In the 2000s, Kitaen transitioned into appearing on reality television series, including The Surreal Life (2006) and Celebrity Rehab with Dr. Drew (2008), the latter of which documented Kitaen's issues with substance abuse.

Early life
She was born Julie Kitaen in San Diego, California in 1961, the eldest of three children born to Linda Kitaen (née Taylor), a housewife and one-time beauty pageant participant, and Terry Kitaen, an employee of a neon sign company. Kitaen's mother was of Scottish and Irish descent, while her father was of Russian-Jewish heritage.

Kitaen was raised in the Jewish faith. She began using the nickname "Tawny" at the age of 12 on her own initiative. As a child, she struggled with dyslexia, which led to her to drop out of Mission Bay High School. At the age of 14, with backstage passes after a Peter Frampton concert at Balboa Stadium, she witnessed the VIP treatment afforded Frampton's girlfriend Penny and aspired to achieve it for herself.

Modeling
Kitaen modeled and appeared in television commercials for Jack LaLanne's European Health Spas in the early 1980s. In a January 2021 Instagram post a few months before her death, she claimed the experience inspired her to become an actress.

Kitaen appeared on the cover of Ratt's debut EP Ratt (1983) and the band's debut Atlantic studio album Out of the Cellar (1984). She was dating the band's guitarist Robbin Crosby at the time.

Acting career
Kitaen began her acting career in 1983 with a minor role in the television movie Malibu. In 1984, she starred as the title character of the erotic adventure movie The Perils of Gwendoline in the Land of the Yik-Yak, also called Gwendoline. Her other film appearances include Bachelor Party (1984) as the bride-to-be of Tom Hanks’ character, and starring roles in the minor box office hit Witchboard (1986), White Hot, and Dead Tides.
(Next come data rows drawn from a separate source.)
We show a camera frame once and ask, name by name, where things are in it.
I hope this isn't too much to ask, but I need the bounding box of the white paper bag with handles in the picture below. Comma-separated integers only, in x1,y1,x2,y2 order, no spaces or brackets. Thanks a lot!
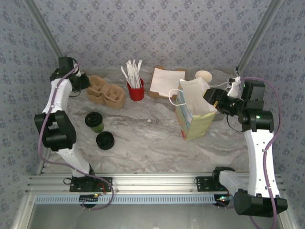
168,78,233,141

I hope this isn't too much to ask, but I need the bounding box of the stack of pulp cup carriers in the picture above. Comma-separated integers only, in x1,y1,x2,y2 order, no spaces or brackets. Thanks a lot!
86,75,126,110

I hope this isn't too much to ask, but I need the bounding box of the black plastic cup lid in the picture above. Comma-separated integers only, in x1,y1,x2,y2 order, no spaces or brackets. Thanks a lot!
85,112,103,127

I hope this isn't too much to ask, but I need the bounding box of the stack of paper cups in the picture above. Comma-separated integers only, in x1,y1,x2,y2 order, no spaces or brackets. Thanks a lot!
194,71,213,84

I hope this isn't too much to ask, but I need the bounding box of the white paper-wrapped straw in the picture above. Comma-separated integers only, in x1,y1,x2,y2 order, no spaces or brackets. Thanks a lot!
126,61,135,88
130,59,138,88
133,59,140,88
121,66,134,88
135,60,143,86

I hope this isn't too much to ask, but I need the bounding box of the stack of white napkins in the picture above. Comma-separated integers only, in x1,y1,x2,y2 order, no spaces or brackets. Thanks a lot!
149,68,186,98

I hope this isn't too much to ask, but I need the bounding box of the red plastic bucket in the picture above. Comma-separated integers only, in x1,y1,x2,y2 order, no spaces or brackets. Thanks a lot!
126,78,145,102

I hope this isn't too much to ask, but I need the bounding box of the brown cardboard napkin tray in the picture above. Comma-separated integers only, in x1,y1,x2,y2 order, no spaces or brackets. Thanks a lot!
149,66,186,101

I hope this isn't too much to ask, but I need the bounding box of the stack of black cup lids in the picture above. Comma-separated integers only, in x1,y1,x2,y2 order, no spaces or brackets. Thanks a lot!
96,131,115,150

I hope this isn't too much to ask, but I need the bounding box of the small circuit board with LED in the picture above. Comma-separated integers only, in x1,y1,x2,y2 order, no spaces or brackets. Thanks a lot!
215,195,233,207
80,194,100,203

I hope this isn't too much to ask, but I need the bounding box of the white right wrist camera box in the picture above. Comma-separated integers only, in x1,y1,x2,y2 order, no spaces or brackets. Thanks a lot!
227,76,243,97

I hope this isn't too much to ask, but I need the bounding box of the thin black right gripper cable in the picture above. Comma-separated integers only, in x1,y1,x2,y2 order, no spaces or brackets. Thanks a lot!
225,114,244,133

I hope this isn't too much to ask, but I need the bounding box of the aluminium frame post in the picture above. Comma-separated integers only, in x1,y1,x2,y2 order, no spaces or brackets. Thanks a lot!
23,0,64,58
235,0,285,74

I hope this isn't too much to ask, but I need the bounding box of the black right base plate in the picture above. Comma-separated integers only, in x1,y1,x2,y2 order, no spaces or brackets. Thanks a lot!
195,176,240,192

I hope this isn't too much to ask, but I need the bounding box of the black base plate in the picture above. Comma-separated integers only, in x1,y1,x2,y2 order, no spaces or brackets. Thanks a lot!
69,177,113,193
195,176,240,192

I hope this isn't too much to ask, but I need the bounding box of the aluminium mounting rail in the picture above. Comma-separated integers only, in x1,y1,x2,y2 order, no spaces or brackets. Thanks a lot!
26,173,285,193

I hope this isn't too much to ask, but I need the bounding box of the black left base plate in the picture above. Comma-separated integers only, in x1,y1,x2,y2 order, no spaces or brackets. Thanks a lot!
69,177,113,193

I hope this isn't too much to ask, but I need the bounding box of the slotted white cable duct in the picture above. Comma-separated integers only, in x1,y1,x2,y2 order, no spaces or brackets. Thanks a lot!
35,193,235,205

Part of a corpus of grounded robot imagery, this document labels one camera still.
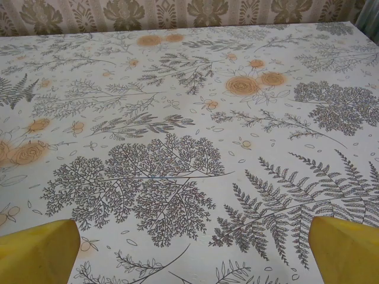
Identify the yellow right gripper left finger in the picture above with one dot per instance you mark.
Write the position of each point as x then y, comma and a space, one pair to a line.
35, 254

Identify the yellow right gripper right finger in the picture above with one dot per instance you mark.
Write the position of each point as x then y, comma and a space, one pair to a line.
346, 254

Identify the floral tablecloth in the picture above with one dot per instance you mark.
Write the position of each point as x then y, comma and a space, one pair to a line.
189, 118

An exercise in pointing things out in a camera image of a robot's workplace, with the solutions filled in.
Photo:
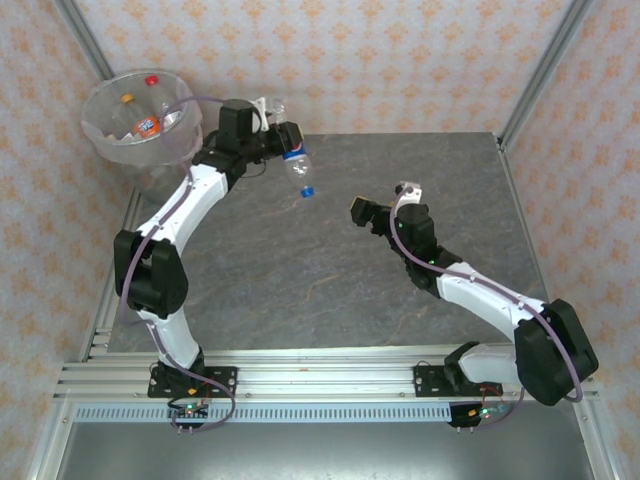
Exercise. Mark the aluminium mounting rail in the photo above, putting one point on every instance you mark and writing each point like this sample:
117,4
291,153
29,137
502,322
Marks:
325,380

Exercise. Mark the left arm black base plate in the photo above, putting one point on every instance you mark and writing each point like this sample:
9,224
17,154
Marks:
220,380

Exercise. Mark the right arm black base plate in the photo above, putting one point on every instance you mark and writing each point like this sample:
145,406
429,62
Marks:
425,380

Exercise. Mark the blue label cola bottle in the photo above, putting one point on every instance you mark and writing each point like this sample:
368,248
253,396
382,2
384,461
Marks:
298,167

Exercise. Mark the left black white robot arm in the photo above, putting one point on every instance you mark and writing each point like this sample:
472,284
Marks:
150,275

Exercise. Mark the aluminium frame leg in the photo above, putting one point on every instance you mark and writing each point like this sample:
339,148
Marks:
599,445
48,445

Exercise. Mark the grey metal panel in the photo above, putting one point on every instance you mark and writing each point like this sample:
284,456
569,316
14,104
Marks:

She appeared in several music videos in the 1980s for the band Whitesnake, including the hits "Here I Go Again", "Still of the Night",  "Is This Love", and "The Deeper the Love".  She also appeared in Ratt's "Back for More" music video.

From February to July 1989, she appeared as Lisa DiNapoli on the daytime serial Santa Barbara. She appeared on Seinfeld as Jerry’s girlfriend in the 1991 episode "The Nose Job." She appeared in 19 episodes of the TV series The New WKRP in Cincinnati from 1991 to 1993 as nighttime DJ Mona Loveland, who has a show called Mona Til Midnight. She also had recurring parts in Hercules: The Legendary Journeys and co-hosted America's Funniest People from 1992 to 1994.

Reality TV
Kitaen joined the cast of the sixth edition of the VH1 reality television show The Surreal Life, which began airing in March 2006. She also appeared in the second season of the VH1 reality TV show Celebrity Rehab with Dr. Drew, which began in October 2008.  She appeared in the Season 4 Episode 12 of Botched, requesting that her breast implants be removed.

Personal life and death
Kitaen dated Ratt guitarist Robbin Crosby during and after high school. They moved in together as teenagers when Crosby was in the band Phenomenon.
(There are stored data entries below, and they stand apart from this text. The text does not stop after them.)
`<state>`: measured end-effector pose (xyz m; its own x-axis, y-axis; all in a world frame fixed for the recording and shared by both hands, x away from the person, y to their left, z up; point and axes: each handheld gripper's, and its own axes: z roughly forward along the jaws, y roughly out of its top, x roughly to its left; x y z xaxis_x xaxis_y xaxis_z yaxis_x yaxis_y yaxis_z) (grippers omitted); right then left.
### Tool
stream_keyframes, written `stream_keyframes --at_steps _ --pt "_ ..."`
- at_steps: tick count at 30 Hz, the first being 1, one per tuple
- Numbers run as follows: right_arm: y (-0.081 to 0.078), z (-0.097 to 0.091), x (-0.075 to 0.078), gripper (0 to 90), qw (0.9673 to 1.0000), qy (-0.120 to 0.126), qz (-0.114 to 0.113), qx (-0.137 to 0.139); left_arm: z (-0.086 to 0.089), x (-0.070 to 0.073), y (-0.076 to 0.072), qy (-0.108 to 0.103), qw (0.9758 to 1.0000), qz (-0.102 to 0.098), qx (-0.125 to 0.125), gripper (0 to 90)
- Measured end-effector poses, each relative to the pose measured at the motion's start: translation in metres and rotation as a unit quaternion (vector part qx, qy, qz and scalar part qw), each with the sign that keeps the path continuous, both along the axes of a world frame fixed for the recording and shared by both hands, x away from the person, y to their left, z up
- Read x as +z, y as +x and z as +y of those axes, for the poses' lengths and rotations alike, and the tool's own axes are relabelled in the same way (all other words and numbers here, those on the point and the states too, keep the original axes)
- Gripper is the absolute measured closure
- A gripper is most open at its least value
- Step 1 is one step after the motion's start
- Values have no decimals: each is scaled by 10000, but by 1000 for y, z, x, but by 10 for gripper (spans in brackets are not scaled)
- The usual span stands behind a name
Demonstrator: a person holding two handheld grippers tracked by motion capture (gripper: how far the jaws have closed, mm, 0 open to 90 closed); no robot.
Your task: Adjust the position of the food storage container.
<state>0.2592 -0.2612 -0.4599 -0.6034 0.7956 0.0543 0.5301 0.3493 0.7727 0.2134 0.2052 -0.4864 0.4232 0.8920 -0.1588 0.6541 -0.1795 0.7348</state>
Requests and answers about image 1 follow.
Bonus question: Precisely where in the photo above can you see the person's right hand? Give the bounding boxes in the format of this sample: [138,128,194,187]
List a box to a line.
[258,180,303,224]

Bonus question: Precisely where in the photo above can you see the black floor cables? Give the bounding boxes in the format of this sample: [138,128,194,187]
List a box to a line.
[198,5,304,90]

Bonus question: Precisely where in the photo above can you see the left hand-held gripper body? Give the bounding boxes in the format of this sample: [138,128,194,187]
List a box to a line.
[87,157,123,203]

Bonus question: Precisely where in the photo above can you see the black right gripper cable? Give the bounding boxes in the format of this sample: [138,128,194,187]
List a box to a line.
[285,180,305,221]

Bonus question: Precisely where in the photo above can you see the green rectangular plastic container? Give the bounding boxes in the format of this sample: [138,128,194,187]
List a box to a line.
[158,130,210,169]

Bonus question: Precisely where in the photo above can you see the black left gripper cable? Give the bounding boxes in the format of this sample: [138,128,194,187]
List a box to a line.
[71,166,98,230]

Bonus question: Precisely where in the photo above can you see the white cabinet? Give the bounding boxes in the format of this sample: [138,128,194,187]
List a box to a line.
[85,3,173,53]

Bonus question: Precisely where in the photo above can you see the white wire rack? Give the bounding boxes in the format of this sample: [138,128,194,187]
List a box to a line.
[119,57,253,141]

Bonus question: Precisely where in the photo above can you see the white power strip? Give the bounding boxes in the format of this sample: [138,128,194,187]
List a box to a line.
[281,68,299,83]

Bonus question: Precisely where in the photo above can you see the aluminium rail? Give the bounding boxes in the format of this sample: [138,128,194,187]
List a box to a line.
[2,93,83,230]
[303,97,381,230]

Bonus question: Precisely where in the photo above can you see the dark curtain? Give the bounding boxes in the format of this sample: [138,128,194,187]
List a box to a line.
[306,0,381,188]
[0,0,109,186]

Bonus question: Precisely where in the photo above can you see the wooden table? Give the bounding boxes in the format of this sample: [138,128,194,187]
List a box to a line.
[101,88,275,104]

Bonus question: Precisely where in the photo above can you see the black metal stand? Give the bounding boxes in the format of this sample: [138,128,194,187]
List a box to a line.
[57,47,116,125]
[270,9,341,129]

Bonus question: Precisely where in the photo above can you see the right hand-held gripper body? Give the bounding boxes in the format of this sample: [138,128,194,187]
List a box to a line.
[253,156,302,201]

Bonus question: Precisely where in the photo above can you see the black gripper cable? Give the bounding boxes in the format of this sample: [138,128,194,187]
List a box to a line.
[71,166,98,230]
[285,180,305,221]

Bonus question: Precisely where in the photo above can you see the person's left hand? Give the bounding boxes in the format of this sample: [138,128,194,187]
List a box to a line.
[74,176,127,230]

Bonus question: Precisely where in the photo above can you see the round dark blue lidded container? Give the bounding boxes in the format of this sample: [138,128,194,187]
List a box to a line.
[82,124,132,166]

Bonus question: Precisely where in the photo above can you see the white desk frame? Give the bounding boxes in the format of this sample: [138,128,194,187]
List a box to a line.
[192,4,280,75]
Kitaen had a year-long affair with O. J. Simpson while he was married to Nicole Brown Simpson. The affair was revealed at Simpson's 1997 civil trial for wrongful death.

She married Whitesnake singer David Coverdale in 1989; they divorced in 1991.
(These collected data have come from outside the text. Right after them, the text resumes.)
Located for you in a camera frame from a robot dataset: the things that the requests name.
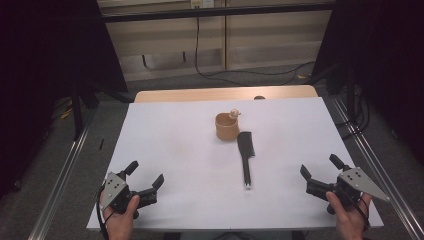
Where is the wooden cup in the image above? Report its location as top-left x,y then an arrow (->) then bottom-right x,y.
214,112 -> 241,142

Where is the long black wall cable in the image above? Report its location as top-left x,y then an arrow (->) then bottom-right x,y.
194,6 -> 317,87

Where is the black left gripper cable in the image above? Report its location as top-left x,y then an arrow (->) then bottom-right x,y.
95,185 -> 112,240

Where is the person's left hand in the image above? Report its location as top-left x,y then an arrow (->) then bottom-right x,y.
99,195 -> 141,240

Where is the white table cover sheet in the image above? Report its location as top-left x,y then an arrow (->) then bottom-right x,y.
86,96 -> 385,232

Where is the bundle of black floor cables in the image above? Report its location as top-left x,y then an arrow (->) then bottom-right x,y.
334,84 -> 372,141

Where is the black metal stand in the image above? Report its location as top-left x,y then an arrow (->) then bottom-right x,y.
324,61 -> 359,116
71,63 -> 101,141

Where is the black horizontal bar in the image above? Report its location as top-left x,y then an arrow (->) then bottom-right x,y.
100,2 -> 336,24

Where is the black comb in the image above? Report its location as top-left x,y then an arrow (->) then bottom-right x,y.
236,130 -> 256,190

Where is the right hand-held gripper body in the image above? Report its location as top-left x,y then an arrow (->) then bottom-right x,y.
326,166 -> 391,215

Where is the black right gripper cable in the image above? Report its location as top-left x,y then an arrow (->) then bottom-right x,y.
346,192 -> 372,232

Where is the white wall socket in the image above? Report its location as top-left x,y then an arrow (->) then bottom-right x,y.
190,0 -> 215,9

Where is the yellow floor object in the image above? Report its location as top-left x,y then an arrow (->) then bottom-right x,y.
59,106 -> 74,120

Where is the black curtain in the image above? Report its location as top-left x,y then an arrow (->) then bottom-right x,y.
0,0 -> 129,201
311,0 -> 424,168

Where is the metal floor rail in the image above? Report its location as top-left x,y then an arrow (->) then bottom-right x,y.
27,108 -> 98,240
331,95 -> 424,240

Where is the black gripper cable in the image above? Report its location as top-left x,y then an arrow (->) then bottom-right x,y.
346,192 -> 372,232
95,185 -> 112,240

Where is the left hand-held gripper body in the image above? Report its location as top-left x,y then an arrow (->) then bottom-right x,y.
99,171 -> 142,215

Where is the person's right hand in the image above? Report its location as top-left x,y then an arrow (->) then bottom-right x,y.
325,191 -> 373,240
Kitaen was married to baseball player Chuck Finley from 1997 to 2002, with whom she had two daughters, Wynter and Raine. In 2002 she was charged with domestic violence for an incident involving Finley, and three days later, Finley filed for divorce. In a plea bargain, she agreed to enter a spousal battery counseling program and avoid contact with Finley.

In November 2006, prosecutors charged Kitaen with possessing 15 grams of cocaine in her San Juan Capistrano home in Orange County. The authorities said her two children were home at the time and that she had granted deputies permission for the search. In December 2006, Kitaen entered a six-month rehabilitation program in exchange for the dismissal of a felony drug-possession charge.

On September 26, 2009, Kitaen was arrested for driving under the influence (DUI) in Newport Beach, California. The following July, she pleaded no contest to misdemeanor DUI and was sentenced to two days in jail, ordered to attend a first-offender alcohol program and required to perform 64 hours of community service.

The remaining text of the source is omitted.